Iguodala had scored just 26 points altogether, with three three-pointers, in the Warriors' first three games.
He was not a highly regarded three-point shooter before the Sixers traded him to the Denver Nuggets in August 2012. Iguodala opted out of his deal last summer and signed with the Warriors (3-1) as a free agent.
"One year I was here, I was top 25 in the league in three-point percentage," he said. "But it can be tough on you sometimes as far as the focus is always on what can't you do. Not what you can do."
Iguodala said that he never tries to prove anyone wrong.
"I just try to stay true to myself," he said. "And this was kind of an example that I stayed true to myself."
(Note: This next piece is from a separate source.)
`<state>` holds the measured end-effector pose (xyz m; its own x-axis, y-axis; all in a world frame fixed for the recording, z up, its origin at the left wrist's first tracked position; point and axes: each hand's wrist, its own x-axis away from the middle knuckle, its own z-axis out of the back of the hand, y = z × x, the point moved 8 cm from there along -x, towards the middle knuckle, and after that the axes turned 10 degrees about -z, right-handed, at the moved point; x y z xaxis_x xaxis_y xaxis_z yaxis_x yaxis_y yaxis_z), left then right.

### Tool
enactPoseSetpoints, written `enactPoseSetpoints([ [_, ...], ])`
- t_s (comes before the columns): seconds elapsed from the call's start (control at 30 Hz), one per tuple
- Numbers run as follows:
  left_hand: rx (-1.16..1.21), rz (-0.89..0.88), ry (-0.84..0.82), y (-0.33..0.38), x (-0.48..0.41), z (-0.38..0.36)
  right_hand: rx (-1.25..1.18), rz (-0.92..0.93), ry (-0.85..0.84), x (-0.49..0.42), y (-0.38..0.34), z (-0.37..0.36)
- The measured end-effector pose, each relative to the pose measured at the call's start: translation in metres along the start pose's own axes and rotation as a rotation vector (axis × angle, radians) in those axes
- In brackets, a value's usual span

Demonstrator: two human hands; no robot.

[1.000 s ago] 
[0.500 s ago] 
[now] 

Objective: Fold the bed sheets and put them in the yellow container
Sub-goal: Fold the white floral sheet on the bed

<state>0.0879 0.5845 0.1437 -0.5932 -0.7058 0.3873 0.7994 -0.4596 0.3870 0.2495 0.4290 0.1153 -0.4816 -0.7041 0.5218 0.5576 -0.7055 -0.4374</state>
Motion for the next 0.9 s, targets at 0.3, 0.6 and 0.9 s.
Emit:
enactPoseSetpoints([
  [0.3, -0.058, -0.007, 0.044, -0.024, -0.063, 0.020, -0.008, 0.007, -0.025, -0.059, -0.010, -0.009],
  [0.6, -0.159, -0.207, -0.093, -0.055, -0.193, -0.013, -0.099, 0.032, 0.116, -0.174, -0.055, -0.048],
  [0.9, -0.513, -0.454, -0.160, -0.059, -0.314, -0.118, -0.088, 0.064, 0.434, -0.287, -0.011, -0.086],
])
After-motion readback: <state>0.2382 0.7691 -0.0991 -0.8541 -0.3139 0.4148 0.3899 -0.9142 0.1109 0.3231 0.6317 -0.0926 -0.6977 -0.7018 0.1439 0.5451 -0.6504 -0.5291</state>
Iguodala said he understands that he was known as an all-around, athletic wing. But against his former team, he showed that he's capable of making open three-pointers.
"I can shoot the ball," he said. "It does feel good, but I wasn't trying to prove anything" to Sixers fans.
The Sixers were focused on denying guards Stephen Curry and Klay Thompson from making threes - not Iguodala, who was left open.
"Seven for 11, that's a pretty good night," Sixers center Spencer Hawes said. "You kind of have to pick your poison, and tonight we might have picked the wrong one."
Curry, a standout point guard, and power forward David Lee also had big games for the Warriors.
Curry finished with 18 points, 12 assists and 10 rebounds even though he sat out the fourth quarter. Lee had 18 points and seven rebounds in three quarters.
Evan Turner and Michael Carter-Williams led the Sixers with 18 points apiece. But this was Carter-Williams' worst game of his brief career.
The rookie point guard made just 4 of 17 shots and had six turnovers on the day he was named the Eastern Conference player of the week.
"I made some careless turnovers, a couple of tipped passes on careless mistakes on my part," Carter-Williams said. "You know my shot was not on. I was trying to make plays and take an open shot. As a basketball player, you have to do that: Stay confident on your off nights."
The Warriors held a commanding 39-point lead in the third quarter before resting their starters in the fourth. Things were so out of hand that the Warriors reserves were teasing the Revolutionaries, the Sixers' rowdy fan club.
The Sixers made just 5 of 25 three-pointers, shot 35 percent from the field, and committed 24 turnovers.
"I do admit we were sloppy," Sixers coach Brett Brown said. "We were careless. A lot of that had to do with their defense."